Dass nur einen Steinwurf von den Hockeyplätzen entfernt der TC Blau-Weiss immer noch in der Tennis-Bundesliga mitmischt, grenzt unter den gegebenen Umständen fast schon an ein Wunder. Doch deren Saison dauert nur sechs Wochen. In den übrigen zehneinhalb Monaten herrscht in Neuss eine leistungssportliche Ödnis wie in kaum einer anderen deutschen Großstadt.

Die Nischensportarten Skaterhockey, Rudern und Damen-Golf dürfen sich von der Ligazugehörigkeit erstklassig nennen, die Basketballerinnen bereiten in der Zweiten Liga Freude, die Drittliga-Handballer streben nach Höherem — das war’s auch schon. Die beste Fußballmannschaft der gesamten Stadt wird in der siebtklassigen Bezirksliga auf dem siebten Tabellenplatz gelistet, die nächsten beiden, die als einzige noch über die Kreisgrenzen hinaus aktiv sind, folgen auf den Rängen elf und zwölf — eine traurige Bilanz, die angesichts von 155 000 Einwohnern rekordverdächtig sein dürfte.

Und Besserung ist nirgends in Sicht. Die nächste Beerdigungsfeier könnte an der Hessentorbrücke steigen, wenn die Galopprennbahn irgendwann den Betrieb einstellt — auch sie war einst eine Landmarke, nach der heute in Neuss kein Hahn mehr kräht. Der total verkorkste, gleichwohl teure Umbau hat ein Übriges getan, um die Akzeptanz schwinden zu lassen.

Und damit sind wir endlich beim Thema: Es fehlt in Neuss nicht nur an einem Konzept, dem Sport auf die Sprünge zu helfen. Es fehlt auch an der Bereitschaft dazu. Und das hat in erster Linie damit zu tun, dass es kein sportfreudiges oder sportfreundliches Klima in dieser Stadt (mehr) gibt. Sportpolitik bestand im vergangenen Jahrzehnt in erster Linie darin, Kunstrasen-Fußballplätze so übers Stadtgebiet zu verteilen, dass die herrschenden „Ortsfürsten“ befriedigt und befriedet wurden (wenngleich einige immer noch darauf warten).

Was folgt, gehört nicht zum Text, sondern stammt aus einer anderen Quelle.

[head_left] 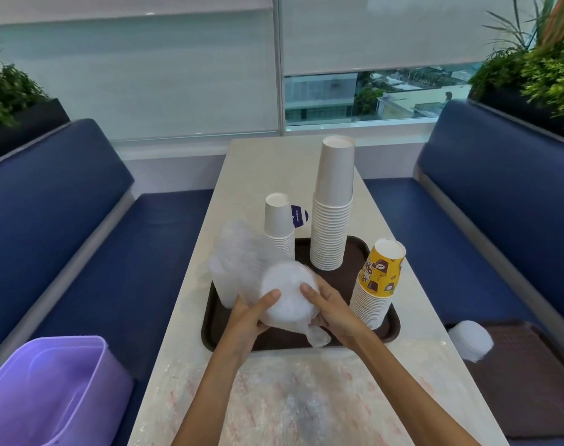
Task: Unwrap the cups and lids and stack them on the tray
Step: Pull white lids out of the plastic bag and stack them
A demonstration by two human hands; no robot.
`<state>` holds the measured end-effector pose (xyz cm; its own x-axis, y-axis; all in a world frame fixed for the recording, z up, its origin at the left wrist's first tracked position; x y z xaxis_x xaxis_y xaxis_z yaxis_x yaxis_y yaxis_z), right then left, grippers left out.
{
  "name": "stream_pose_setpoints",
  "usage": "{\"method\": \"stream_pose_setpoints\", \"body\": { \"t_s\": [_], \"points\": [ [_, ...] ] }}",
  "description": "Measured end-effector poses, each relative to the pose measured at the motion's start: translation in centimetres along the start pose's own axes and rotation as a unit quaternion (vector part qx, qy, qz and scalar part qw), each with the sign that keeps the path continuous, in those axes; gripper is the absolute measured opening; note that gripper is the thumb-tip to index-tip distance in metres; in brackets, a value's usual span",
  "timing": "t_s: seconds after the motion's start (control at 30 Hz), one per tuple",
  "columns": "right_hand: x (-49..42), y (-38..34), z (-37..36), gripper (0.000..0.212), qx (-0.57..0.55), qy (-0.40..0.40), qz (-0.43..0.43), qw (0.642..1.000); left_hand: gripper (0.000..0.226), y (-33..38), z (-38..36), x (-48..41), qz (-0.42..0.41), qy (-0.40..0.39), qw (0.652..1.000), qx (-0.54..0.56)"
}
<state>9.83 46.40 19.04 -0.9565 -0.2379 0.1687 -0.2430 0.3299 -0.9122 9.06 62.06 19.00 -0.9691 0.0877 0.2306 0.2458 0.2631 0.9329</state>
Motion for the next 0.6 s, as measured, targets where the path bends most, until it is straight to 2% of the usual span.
{"method": "stream_pose_setpoints", "body": {
  "t_s": [0.07, 0.1, 0.2, 0.27, 0.37, 0.5, 0.6],
  "points": [
    [0.0, 0.2, 0.5, 0.062, -0.029, 0.062, 0.027, 0.997, 0.056, -0.6, 0.0, -0.2, 0.006, 0.003, 0.998, 0.059],
    [0.0, 0.3, 0.7, 0.058, -0.046, 0.092, 0.039, 0.994, 0.053, -0.8, 0.0, -0.3, 0.008, 0.004, 0.997, 0.08],
    [0.3, 0.7, 1.0, 0.03, -0.08, 0.145, 0.052, 0.985, 0.055, -1.2, -0.6, -0.4, 0.025, 0.008, 0.994, 0.106],
    [0.4, 0.9, 1.1, 0.013, -0.083, 0.16, 0.051, 0.982, 0.047, -1.4, -1.1, -0.3, 0.033, 0.015, 0.993, 0.111],
    [0.6, 1.2, 1.6, 0.009, -0.068, 0.174, 0.045, 0.981, 0.055, -1.5, -1.5, -0.4, 0.039, 0.031, 0.991, 0.122],
    [1.7, 2.8, 2.1, 0.014, -0.029, 0.144, -0.007, 0.989, 0.067, -1.2, -1.7, -1.3, 0.025, 0.079, 0.974, 0.21],
    [2.9, 5.0, 1.4, 0.023, 0.027, 0.056, -0.076, 0.995, 0.062, -1.2, -2.6, -1.6, 0.006, 0.092, 0.981, 0.17]
  ]
}}
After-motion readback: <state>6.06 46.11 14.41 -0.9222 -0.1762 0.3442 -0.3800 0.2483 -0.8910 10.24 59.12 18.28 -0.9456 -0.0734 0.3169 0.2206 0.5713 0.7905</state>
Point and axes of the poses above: each hand's wrist, its own x-axis away from the middle knuckle, its own z-axis out of the back of the hand, y = z × x, the point moved 2 cm from there along -x, towards the middle knuckle, and after that the axes turned 5 degrees about -x, right-handed, at the moved point
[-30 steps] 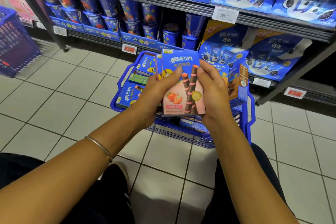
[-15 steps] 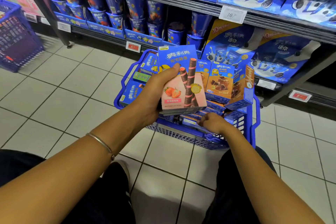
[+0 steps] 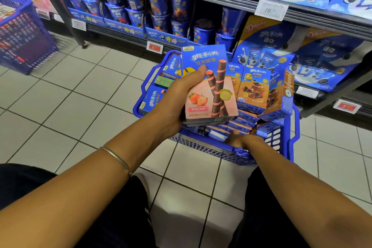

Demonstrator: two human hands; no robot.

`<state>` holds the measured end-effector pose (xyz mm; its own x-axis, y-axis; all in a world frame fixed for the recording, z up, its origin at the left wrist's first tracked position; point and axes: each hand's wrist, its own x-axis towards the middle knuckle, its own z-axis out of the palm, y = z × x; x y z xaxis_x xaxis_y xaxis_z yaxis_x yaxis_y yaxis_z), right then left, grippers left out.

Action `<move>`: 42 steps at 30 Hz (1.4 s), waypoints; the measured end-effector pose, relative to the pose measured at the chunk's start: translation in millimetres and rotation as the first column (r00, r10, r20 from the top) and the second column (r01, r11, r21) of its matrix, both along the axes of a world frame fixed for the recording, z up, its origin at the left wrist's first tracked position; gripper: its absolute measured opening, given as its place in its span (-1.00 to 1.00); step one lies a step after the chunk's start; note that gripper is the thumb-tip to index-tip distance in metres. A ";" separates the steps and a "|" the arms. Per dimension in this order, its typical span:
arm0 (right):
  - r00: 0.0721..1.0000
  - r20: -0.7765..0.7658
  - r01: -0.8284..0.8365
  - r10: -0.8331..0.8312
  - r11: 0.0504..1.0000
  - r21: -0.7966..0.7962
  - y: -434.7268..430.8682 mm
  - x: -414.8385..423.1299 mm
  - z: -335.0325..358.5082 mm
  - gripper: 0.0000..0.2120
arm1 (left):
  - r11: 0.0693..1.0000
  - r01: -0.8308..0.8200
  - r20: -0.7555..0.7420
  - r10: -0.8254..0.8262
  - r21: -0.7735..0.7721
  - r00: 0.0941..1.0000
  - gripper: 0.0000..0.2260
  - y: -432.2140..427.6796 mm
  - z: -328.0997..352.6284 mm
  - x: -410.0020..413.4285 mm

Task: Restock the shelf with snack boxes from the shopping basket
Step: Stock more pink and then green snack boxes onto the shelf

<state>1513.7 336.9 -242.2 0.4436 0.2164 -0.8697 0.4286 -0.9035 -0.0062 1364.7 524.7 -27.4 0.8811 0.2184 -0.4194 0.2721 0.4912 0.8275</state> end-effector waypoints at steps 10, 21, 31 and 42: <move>0.992 -0.089 -0.090 0.093 0.995 0.036 -3.8 4.6 -1.3 -0.51 | 0.999 0.019 -0.024 -0.018 0.026 1.000 -0.70 -0.9 0.1 -0.3; 0.941 0.004 0.177 -0.337 0.505 0.845 -17.9 -10.2 35.9 -0.55 | 1.000 0.004 -0.001 -0.004 0.017 1.000 -0.65 0.6 4.1 4.9; 0.996 -0.037 0.092 -0.085 0.916 0.390 17.1 -14.1 16.5 -0.83 | 0.999 0.008 -0.020 -0.007 0.034 1.000 -0.63 0.9 3.6 4.1; 0.949 -0.184 0.312 -0.255 0.834 0.455 40.1 -13.9 3.9 -0.50 | 0.999 0.016 -0.004 -0.016 0.029 1.000 -0.64 4.1 0.5 5.0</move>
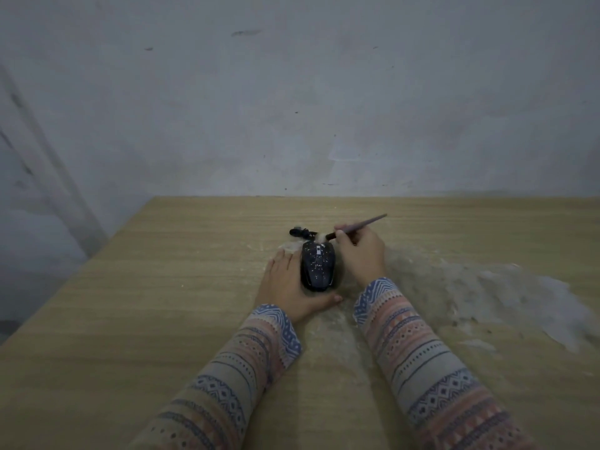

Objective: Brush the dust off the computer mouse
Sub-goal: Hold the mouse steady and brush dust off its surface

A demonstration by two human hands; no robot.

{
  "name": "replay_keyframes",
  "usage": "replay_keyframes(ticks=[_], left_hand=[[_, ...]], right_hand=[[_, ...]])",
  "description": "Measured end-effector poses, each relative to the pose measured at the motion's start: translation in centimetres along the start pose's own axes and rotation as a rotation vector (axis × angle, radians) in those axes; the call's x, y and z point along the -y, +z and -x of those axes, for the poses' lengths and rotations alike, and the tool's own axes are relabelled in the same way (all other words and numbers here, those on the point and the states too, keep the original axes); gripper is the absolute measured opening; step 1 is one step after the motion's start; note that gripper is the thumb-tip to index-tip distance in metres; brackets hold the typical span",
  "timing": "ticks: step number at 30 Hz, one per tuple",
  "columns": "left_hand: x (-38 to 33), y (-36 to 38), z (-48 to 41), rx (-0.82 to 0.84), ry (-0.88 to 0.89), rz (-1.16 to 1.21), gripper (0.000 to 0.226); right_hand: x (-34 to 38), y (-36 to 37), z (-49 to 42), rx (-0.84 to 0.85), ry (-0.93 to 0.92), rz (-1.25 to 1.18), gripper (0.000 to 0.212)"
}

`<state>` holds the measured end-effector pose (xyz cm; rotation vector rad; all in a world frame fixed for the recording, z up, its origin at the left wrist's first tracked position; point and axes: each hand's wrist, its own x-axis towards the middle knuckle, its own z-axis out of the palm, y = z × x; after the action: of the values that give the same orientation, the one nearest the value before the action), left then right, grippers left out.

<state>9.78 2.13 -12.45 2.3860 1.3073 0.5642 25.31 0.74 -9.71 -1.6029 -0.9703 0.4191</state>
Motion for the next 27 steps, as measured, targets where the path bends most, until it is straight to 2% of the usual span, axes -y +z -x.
replay_keyframes(ticks=[4,8,10,14,18,21,25,27], left_hand=[[0.1,0.1,-0.1,0.014,-0.01,-0.002,0.127],[0.2,0.1,-0.2,0.005,-0.005,-0.003,0.126],[0.2,0.2,-0.2,-0.003,-0.002,-0.009,0.124],[0.1,0.1,-0.2,-0.016,0.005,-0.004,0.122],[0.1,0.1,-0.2,-0.006,-0.001,-0.011,0.121],[0.0,0.1,0.0,-0.016,-0.002,-0.002,0.12],[0.1,0.1,-0.1,-0.014,-0.003,-0.019,0.116],[0.1,0.1,-0.1,-0.016,-0.002,-0.021,0.115]], right_hand=[[-0.1,-0.2,-0.1,-0.117,-0.004,0.035,0.013],[-0.1,-0.1,0.3,-0.054,0.028,-0.005,0.015],[-0.4,-0.3,0.5,-0.064,0.021,0.043,0.015],[-0.2,-0.5,0.8,-0.09,-0.035,-0.045,0.007],[-0.2,-0.7,1.0,-0.108,-0.056,0.037,0.006],[0.0,-0.7,1.0,-0.089,-0.022,-0.05,0.011],[0.0,-0.8,0.8,-0.114,-0.029,-0.011,0.014],[0.1,-0.8,0.7,-0.096,-0.013,-0.105,0.015]])
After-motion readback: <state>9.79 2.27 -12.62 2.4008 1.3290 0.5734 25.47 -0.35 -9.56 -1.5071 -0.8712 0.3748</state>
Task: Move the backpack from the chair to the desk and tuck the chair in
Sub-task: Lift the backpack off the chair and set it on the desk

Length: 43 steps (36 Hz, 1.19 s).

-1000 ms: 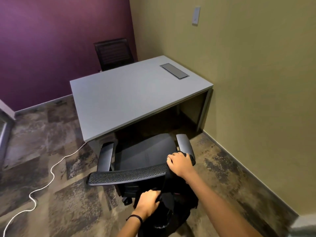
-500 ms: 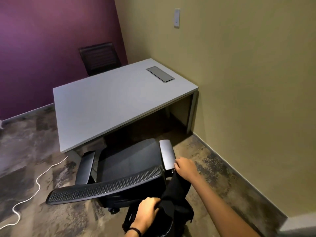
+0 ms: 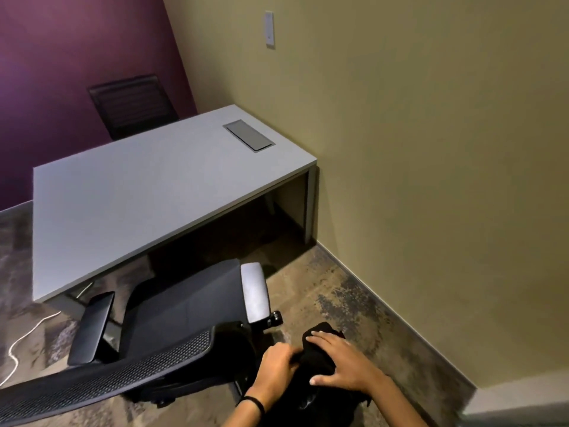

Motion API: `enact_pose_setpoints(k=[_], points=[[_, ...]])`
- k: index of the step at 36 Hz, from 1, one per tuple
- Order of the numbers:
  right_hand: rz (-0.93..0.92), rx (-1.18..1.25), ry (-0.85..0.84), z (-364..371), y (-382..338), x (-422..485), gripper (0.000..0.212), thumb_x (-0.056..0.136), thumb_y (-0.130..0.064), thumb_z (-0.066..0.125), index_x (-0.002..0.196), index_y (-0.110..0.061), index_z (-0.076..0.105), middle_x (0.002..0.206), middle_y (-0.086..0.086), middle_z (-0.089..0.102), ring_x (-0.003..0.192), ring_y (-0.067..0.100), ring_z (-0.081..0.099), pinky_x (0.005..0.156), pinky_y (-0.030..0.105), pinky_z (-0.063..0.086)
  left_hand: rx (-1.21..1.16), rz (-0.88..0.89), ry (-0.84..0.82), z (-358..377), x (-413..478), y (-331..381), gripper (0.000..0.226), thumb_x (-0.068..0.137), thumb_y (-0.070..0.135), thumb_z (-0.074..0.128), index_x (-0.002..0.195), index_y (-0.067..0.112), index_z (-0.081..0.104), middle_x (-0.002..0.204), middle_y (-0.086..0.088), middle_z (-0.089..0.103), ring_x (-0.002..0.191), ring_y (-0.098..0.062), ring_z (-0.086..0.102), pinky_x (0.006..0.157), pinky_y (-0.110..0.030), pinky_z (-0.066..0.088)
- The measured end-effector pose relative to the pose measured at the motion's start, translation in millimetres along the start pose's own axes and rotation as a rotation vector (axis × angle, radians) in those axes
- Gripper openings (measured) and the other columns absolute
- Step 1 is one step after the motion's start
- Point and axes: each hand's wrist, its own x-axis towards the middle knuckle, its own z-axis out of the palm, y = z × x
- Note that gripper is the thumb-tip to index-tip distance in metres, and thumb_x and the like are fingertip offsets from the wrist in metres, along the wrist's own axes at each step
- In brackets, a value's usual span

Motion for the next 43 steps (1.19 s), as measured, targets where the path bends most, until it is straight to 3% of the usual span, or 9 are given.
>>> enact_pose_setpoints(k=[5, 10, 15, 18, 23, 28, 33, 37, 43], points=[[0.037, -0.027, 0.049, -35, 20, 2, 0.088, 0.074, -0.068, 0.057, 0.145, -0.027, 0.026, 0.153, -0.005, 0.030, 0.142, 0.012, 0.024, 0.116, 0.033, 0.018, -0.020, 0.060, 0.002, -8, 30, 34, 0.021, 0.082, 0.021, 0.052, 0.097, 0.013, 0.065, 0.102, -0.008, 0.072, 0.101, -0.027, 0.062, 0.079, -0.039, 0.046], [0.101, -0.036, 0.393, -69, 27, 10, 0.048, 0.077, -0.036, 0.065, 0.123, -0.028, 0.054, 0.126, -0.008, 0.061, 0.119, 0.010, 0.053, 0.101, 0.022, 0.038, -0.111, 0.124, 0.084, -34, 73, 62, 0.023, 0.085, 0.015, 0.055, 0.103, 0.018, 0.070, 0.103, -0.004, 0.075, 0.100, -0.021, 0.066, 0.084, -0.035, 0.049], [0.171, -0.098, 0.663, -99, 40, 33, 0.059, 0.049, -0.011, 0.089, 0.105, -0.014, 0.070, 0.101, 0.000, 0.074, 0.095, 0.013, 0.070, 0.086, 0.025, 0.053, -0.110, 0.196, 0.180, -66, 126, 83, 0.023, 0.085, 0.012, 0.059, 0.103, 0.018, 0.072, 0.103, -0.004, 0.075, 0.098, -0.021, 0.067, 0.085, -0.030, 0.049], [0.161, -0.139, 0.766, -126, 48, 54, 0.066, 0.033, -0.008, 0.094, 0.095, -0.012, 0.074, 0.088, 0.000, 0.076, 0.081, 0.012, 0.073, 0.070, 0.027, 0.058, -0.110, 0.235, 0.226, -90, 160, 91, 0.024, 0.084, 0.011, 0.061, 0.104, 0.019, 0.072, 0.103, -0.002, 0.075, 0.098, -0.018, 0.066, 0.080, -0.020, 0.044], [0.157, -0.137, 0.809, -183, 48, 99, 0.056, 0.039, -0.008, 0.092, 0.093, -0.012, 0.075, 0.085, -0.002, 0.077, 0.076, 0.009, 0.073, 0.067, 0.019, 0.053, -0.087, 0.312, 0.200, -142, 218, 88, 0.023, 0.084, 0.017, 0.059, 0.101, 0.023, 0.073, 0.100, 0.002, 0.075, 0.096, -0.015, 0.067, 0.087, -0.032, 0.051], [0.079, -0.177, 0.869, -251, 31, 154, 0.037, 0.065, -0.030, 0.052, 0.090, -0.014, 0.074, 0.075, -0.005, 0.075, 0.064, 0.009, 0.070, 0.071, 0.015, 0.044, -0.136, 0.296, 0.286, -205, 262, 69, 0.020, 0.084, 0.021, 0.061, 0.102, 0.024, 0.071, 0.099, 0.008, 0.073, 0.091, -0.005, 0.064, 0.084, -0.024, 0.053], [-0.019, -0.200, 0.925, -301, 18, 210, 0.048, 0.047, -0.009, 0.090, 0.092, -0.010, 0.075, 0.077, 0.000, 0.076, 0.063, 0.014, 0.071, 0.073, 0.019, 0.044, -0.323, 0.310, 0.417, -260, 287, 47, 0.020, 0.081, 0.029, 0.062, 0.098, 0.038, 0.068, 0.085, 0.027, 0.068, 0.087, 0.011, 0.062, 0.077, -0.008, 0.050], [-0.120, -0.217, 1.031, -341, 9, 243, 0.044, 0.052, -0.008, 0.088, 0.093, -0.006, 0.074, 0.082, 0.005, 0.077, 0.067, 0.017, 0.073, 0.063, 0.020, 0.051, -0.450, 0.424, 0.487, -290, 299, 22, 0.024, 0.089, 0.049, 0.054, 0.112, 0.051, 0.059, 0.114, 0.035, 0.062, 0.109, 0.011, 0.057, 0.085, -0.001, 0.043], [-0.214, -0.186, 1.147, -403, -2, 297, 0.035, 0.061, -0.011, 0.068, 0.095, -0.002, 0.074, 0.083, 0.010, 0.077, 0.064, 0.021, 0.073, 0.072, 0.020, 0.047, -0.433, 0.312, 0.558, -296, 326, -44, 0.073, 0.079, 0.061, 0.064, 0.141, 0.047, 0.028, 0.145, 0.037, 0.030, 0.130, 0.017, 0.030, 0.096, -0.018, 0.032]])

Sportpolitik war und ist in Neuss eine Nebenbeschäftigung. Die CDU-Mehrheitsfraktion hat sie völlig aus den Augen verloren, die SPD tut sich schwer, die Lücke zu schließen, die der agile Heinz London mit seinem Rückzug ins Privatleben riss. Und in Horst Ferfers hat der letzte Sportdezernent, der diesen Namen verdiente, das Rathaus längst verlassen — seither ist Sport ein Anhängsel, mal an den Sozialbereich, aktuell an die Umwelt.

Das hat Folgen. Gesellschaftspolitisch und damit auch in der Wahrnehmung durch Sponsoren und Öffentlichkeit droht der Sport in Neuss in ein schwarzes Loch zwischen Schützenwesen und Subventionskultur zu versinken. Dabei sind die publikumsträchtigsten „Events“ hinter dem in dieser Hinsicht unerreichbaren Schützenfest drei Sportveranstaltungen: die Equitana, die Tour de Neuss und der Sommernachtslauf, die zusammengenommen mindestens so viele Besucher anlocken wie die Insel Hombroich in einem Jahr.